* **Task brief**: Copy the material below verbatim from the line with "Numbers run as" to the line with "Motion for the", both lines included, omitting pictures and every line outside that range.

* **Supplied material**:
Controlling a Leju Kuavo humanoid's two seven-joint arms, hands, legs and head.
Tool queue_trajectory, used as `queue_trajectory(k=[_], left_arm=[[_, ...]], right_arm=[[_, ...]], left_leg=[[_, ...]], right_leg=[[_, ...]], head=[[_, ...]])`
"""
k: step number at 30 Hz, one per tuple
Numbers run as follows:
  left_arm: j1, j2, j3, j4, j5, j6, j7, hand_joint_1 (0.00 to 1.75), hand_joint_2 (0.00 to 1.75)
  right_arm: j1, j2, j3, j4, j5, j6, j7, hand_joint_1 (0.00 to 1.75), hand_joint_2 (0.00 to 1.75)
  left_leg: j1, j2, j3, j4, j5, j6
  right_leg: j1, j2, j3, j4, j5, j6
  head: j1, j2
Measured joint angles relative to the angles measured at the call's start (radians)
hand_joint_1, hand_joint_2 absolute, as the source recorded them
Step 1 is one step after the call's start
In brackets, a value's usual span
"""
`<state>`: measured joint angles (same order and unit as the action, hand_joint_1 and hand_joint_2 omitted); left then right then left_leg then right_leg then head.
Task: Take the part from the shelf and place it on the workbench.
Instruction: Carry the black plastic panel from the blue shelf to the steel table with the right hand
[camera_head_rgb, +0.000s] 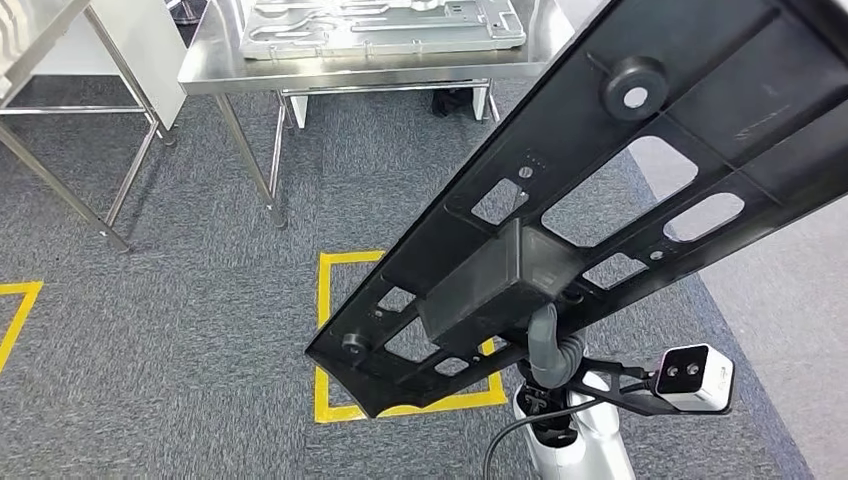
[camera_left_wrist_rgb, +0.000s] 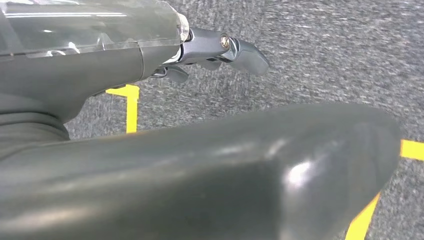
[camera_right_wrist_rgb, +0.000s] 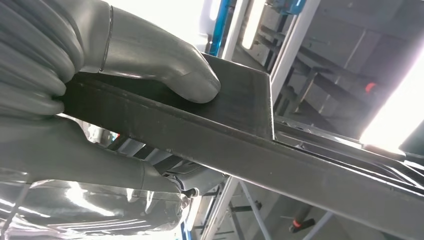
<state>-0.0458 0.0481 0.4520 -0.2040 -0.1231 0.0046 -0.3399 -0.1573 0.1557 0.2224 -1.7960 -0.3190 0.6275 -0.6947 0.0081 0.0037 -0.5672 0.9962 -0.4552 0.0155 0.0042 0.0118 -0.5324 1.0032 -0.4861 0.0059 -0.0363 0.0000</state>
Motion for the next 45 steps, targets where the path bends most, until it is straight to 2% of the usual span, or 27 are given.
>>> queue_trajectory(k=[2, 5, 6, 7, 8, 10, 11, 13, 16, 18, 20, 22, 23, 24, 26, 27, 28, 30, 32, 33, 35, 37, 38, 39, 42, 43, 45], left_arm=[[-0.001, -0.001, 0.001, 0.0, -0.001, 0.0, 0.0, 0.0, 0.0], [-0.002, -0.001, 0.001, 0.0, -0.004, -0.001, -0.001, 0.0, 0.0], [-0.001, -0.001, 0.001, 0.0, -0.004, -0.001, -0.001, 0.0, 0.0], [0.0, -0.001, 0.002, 0.0, -0.005, -0.001, -0.001, 0.0, 0.0], [0.001, -0.001, 0.002, 0.0, -0.006, -0.001, -0.002, 0.0, 0.0], [0.001, -0.002, 0.002, 0.0, -0.007, -0.002, -0.002, 0.0, 0.0], [0.0, -0.003, 0.002, 0.0, -0.007, -0.002, -0.002, 0.0, 0.0], [-0.001, -0.005, 0.002, 0.0, -0.008, -0.003, -0.003, 0.0, 0.0], [-0.002, -0.006, 0.002, 0.0, -0.008, -0.003, -0.003, 0.0, 0.0], [-0.005, -0.006, 0.002, 0.0, -0.01, -0.004, -0.004, 0.0, 0.0], [-0.004, -0.005, 0.003, 0.0, -0.011, -0.004, -0.004, 0.0, 0.0], [0.0, -0.005, 0.003, 0.0, -0.011, -0.004, -0.004, 0.0, 0.0], [0.002, -0.005, 0.003, 0.0, -0.011, -0.004, -0.003, 0.0, 0.0], [0.003, -0.005, 0.003, 0.0, -0.011, -0.004, -0.004, 0.0, 0.0], [0.005, -0.004, 0.003, 0.0, -0.011, -0.003, -0.004, 0.0, 0.0], [0.005, -0.003, 0.004, 0.0, -0.011, -0.003, -0.004, 0.0, 0.0], [0.006, -0.002, 0.004, 0.0, -0.011, -0.002, -0.003, 0.0, 0.0], [0.005, -0.002, 0.004, 0.0, -0.011, -0.002, -0.004, 0.0, 0.0], [0.003, -0.002, 0.004, 0.0, -0.011, -0.002, -0.004, 0.0, 0.0], [0.002, -0.003, 0.004, 0.0, -0.011, -0.002, -0.005, 0.0, 0.0], [0.001, -0.003, 0.004, 0.0, -0.011, -0.002, -0.005, 0.0, 0.0], [0.002, -0.003, 0.004, 0.0, -0.011, -0.002, -0.005, 0.0, 0.0], [0.003, -0.004, 0.004, 0.0, -0.011, -0.002, -0.005, 0.0, 0.0], [0.003, -0.005, 0.004, 0.0, -0.011, -0.002, -0.005, 0.0, 0.0], [0.001, -0.006, 0.005, 0.0, -0.011, -0.002, -0.005, 0.0, 0.0], [0.0, -0.006, 0.005, 0.0, -0.012, -0.002, -0.005, 0.0, 0.0], [-0.002, -0.006, 0.005, 0.0, -0.013, -0.002, -0.005, 0.0, 0.0]], right_arm=[[-0.003, 0.0, 0.0, 0.0, -0.002, 0.0, 0.0, 1.75, 1.75], [-0.004, 0.0, -0.001, 0.001, -0.003, 0.0, 0.0, 1.75, 1.75], [-0.003, 0.0, -0.001, 0.002, -0.003, 0.0, 0.0, 1.75, 1.75], [-0.002, 0.0, -0.001, 0.003, -0.002, 0.0, 0.0, 1.75, 1.75], [-0.002, 0.0, -0.002, 0.003, -0.002, 0.0, 0.0, 1.75, 1.75], [-0.003, 0.0, -0.002, 0.004, -0.001, 0.0, 0.0, 1.75, 1.75], [-0.004, 0.0, -0.002, 0.004, -0.001, 0.0, 0.0, 1.75, 1.75], [-0.005, 0.0, -0.002, 0.005, -0.001, 0.0, 0.0, 1.75, 1.75], [-0.007, 0.001, -0.003, 0.006, 0.0, 0.0, 0.0, 1.75, 1.75], [-0.009, 0.003, -0.003, 0.006, -0.001, 0.001, 0.0, 1.75, 1.75], [-0.011, 0.004, -0.004, 0.007, -0.001, 0.0, 0.0, 1.75, 1.75], [-0.01, 0.004, -0.004, 0.011, -0.001, 0.0, 0.0, 1.75, 1.75], [-0.01, 0.005, -0.004, 0.012, -0.001, 0.0, 0.0, 1.75, 1.75], [-0.011, 0.005, -0.004, 0.014, -0.001, 0.0, 0.0, 1.75, 1.75], [-0.011, 0.005, -0.004, 0.016, -0.001, 0.0, 0.0, 1.75, 1.75], [-0.011, 0.005, -0.004, 0.017, -0.002, 0.0, 0.0, 1.75, 1.75], [-0.012, 0.005, -0.004, 0.019, -0.002, -0.001, 0.0, 1.75, 1.75], [-0.014, 0.006, -0.004, 0.019, -0.003, -0.001, 0.0, 1.75, 1.75], [-0.017, 0.006, -0.004, 0.019, -0.003, 0.0, 0.0, 1.75, 1.75], [-0.019, 0.006, -0.004, 0.019, -0.003, 0.0, 0.0, 1.75, 1.75], [-0.019, 0.006, -0.004, 0.019, -0.003, -0.001, 0.0, 1.75, 1.75], [-0.018, 0.006, -0.004, 0.02, -0.003, -0.003, 0.0, 1.75, 1.75], [-0.017, 0.006, -0.004, 0.021, -0.003, -0.004, 0.0, 1.75, 1.75], [-0.017, 0.006, -0.004, 0.021, -0.003, -0.005, 0.0, 1.75, 1.75], [-0.017, 0.005, -0.004, 0.022, -0.003, -0.006, 0.0, 1.75, 1.75], [-0.017, 0.005, -0.004, 0.023, -0.003, -0.007, 0.0, 1.75, 1.75], [-0.018, 0.005, -0.004, 0.024, -0.004, -0.01, 0.0, 1.75, 1.75]], left_leg=[[0.004, 0.0, 0.011, -0.005, -0.003, 0.011], [0.003, 0.0, 0.019, -0.006, -0.013, 0.019], [0.003, 0.0, 0.023, -0.006, -0.017, 0.019], [0.002, 0.0, 0.028, -0.006, -0.022, 0.017], [0.002, 0.0, 0.037, -0.006, -0.028, 0.015], [0.002, -0.001, 0.057, -0.007, -0.042, 0.009], [0.002, -0.001, 0.063, -0.008, -0.047, 0.005], [0.001, 0.002, 0.068, -0.009, -0.053, -0.007], [0.001, 0.005, 0.071, 0.019, -0.056, -0.024], [0.003, 0.003, 0.022, 0.111, -0.082, -0.028], [0.004, 0.002, -0.065, 0.242, -0.129, -0.034], [0.004, 0.003, -0.122, 0.29, -0.152, -0.038], [0.004, 0.003, -0.126, 0.261, -0.136, -0.037], [0.004, 0.003, -0.116, 0.203, -0.098, -0.034], [0.0, 0.003, -0.09, 0.075, 0.005, -0.023], [-0.003, 0.003, -0.081, 0.038, 0.037, -0.017], [-0.006, 0.001, -0.076, 0.019, 0.052, -0.011], [-0.006, -0.001, -0.059, 0.009, 0.042, 0.0], [-0.001, -0.003, -0.036, 0.0, 0.034, 0.011], [0.002, -0.004, -0.026, -0.003, 0.028, 0.014], [0.002, -0.005, -0.008, -0.004, 0.011, 0.017], [0.003, -0.006, 0.015, -0.004, -0.009, 0.016], [0.003, -0.007, 0.03, -0.004, -0.02, 0.014], [0.004, -0.008, 0.047, -0.004, -0.032, 0.011], [0.004, -0.01, 0.088, -0.006, -0.069, -0.003], [0.003, -0.01, 0.098, -0.007, -0.075, -0.01], [0.002, -0.009, 0.111, -0.005, -0.076, -0.025]], right_leg=[[-0.002, -0.002, -0.025, 0.057, -0.026, 0.01], [-0.008, -0.005, -0.142, 0.251, -0.104, 0.023], [-0.009, -0.005, -0.174, 0.291, -0.11, 0.026], [-0.01, -0.006, -0.186, 0.292, -0.094, 0.026], [-0.01, -0.007, -0.176, 0.251, -0.057, 0.024], [-0.007, -0.01, -0.121, 0.108, 0.03, 0.013], [-0.003, -0.013, -0.099, 0.05, 0.048, 0.006], [0.005, -0.016, -0.086, 0.006, 0.047, -0.009], [0.0, -0.013, -0.061, -0.012, 0.047, -0.03], [-0.003, -0.013, -0.036, -0.019, 0.036, -0.038], [0.0, -0.012, -0.019, -0.019, 0.02, -0.043], [0.001, -0.009, 0.004, -0.019, 0.002, -0.043], [0.001, -0.007, 0.019, -0.019, -0.008, -0.042], [0.002, -0.005, 0.035, -0.019, -0.02, -0.04], [0.003, -0.004, 0.06, -0.019, -0.042, -0.034], [0.003, -0.003, 0.067, -0.021, -0.052, -0.029], [0.003, -0.002, 0.073, -0.02, -0.056, -0.023], [0.003, -0.001, 0.079, -0.011, -0.055, -0.01], [0.002, -0.003, 0.052, 0.054, -0.047, 0.001], [0.0, -0.004, 0.018, 0.11, -0.055, 0.007], [-0.007, -0.005, -0.07, 0.232, -0.105, 0.018], [-0.014, -0.006, -0.135, 0.284, -0.153, 0.027], [-0.016, -0.007, -0.145, 0.265, -0.148, 0.029], [-0.018, -0.008, -0.141, 0.216, -0.116, 0.028], [-0.016, -0.014, -0.108, 0.045, 0.037, 0.017], [-0.014, -0.015, -0.102, 0.021, 0.06, 0.011], [-0.011, -0.012, -0.092, 0.013, 0.058, -0.006]], head=[[0.0, 0.0], [0.0, 0.0], [0.0, 0.0], [0.0, 0.0], [0.0, 0.0], [0.0, 0.0], [0.0, 0.0], [0.0, 0.0], [0.0, 0.0], [0.0, 0.0], [0.0, 0.0], [0.0, 0.0], [0.0, 0.0], [0.0, 0.0], [0.0, 0.0], [0.0, 0.0], [0.0, 0.0], [0.0, 0.0], [0.0, 0.0], [0.0, 0.0], [0.0, 0.0], [0.0, 0.0], [0.0, 0.0], [0.0, 0.0], [0.0, 0.0], [0.0, 0.0], [0.001, 0.0]])
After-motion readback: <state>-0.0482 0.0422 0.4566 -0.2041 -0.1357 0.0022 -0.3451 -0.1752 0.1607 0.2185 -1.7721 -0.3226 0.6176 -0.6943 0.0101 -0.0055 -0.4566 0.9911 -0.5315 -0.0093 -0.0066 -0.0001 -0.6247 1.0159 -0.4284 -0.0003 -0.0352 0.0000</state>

* **Written answer**:
Numbers run as follows:
  left_arm: j1, j2, j3, j4, j5, j6, j7, hand_joint_1 (0.00 to 1.75), hand_joint_2 (0.00 to 1.75)
  right_arm: j1, j2, j3, j4, j5, j6, j7, hand_joint_1 (0.00 to 1.75), hand_joint_2 (0.00 to 1.75)
  left_leg: j1, j2, j3, j4, j5, j6
  right_leg: j1, j2, j3, j4, j5, j6
  head: j1, j2
Measured joint angles relative to the angles measured at the call's start (radians)
hand_joint_1, hand_joint_2 absolute, as the source recorded them
Step 1 is one step after the call's start
In brackets, a value's usual span
"""
`<state>`: measured joint angles (same order and unit as the action, hand_joint_1 and hand_joint_2 omitted); left then right then left_leg then right_leg then head.
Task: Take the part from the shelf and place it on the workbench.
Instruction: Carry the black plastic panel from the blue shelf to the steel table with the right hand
[camera_head_rgb, +0.000s] 
[camera_left_wrist_rgb, +0.000s] 
[camera_right_wrist_rgb, +0.000s] 
<state>-0.0458 0.0481 0.4520 -0.2040 -0.1231 0.0046 -0.3399 -0.1573 0.1557 0.2224 -1.7960 -0.3190 0.6275 -0.6947 0.0081 0.0037 -0.5672 0.9962 -0.4552 0.0155 0.0042 0.0118 -0.5324 1.0032 -0.4861 0.0059 -0.0363 0.0000</state>
Motion for the next 45 steps, targets where the path bends most, until it is straight to 2% of the usual span, or 27 are given.

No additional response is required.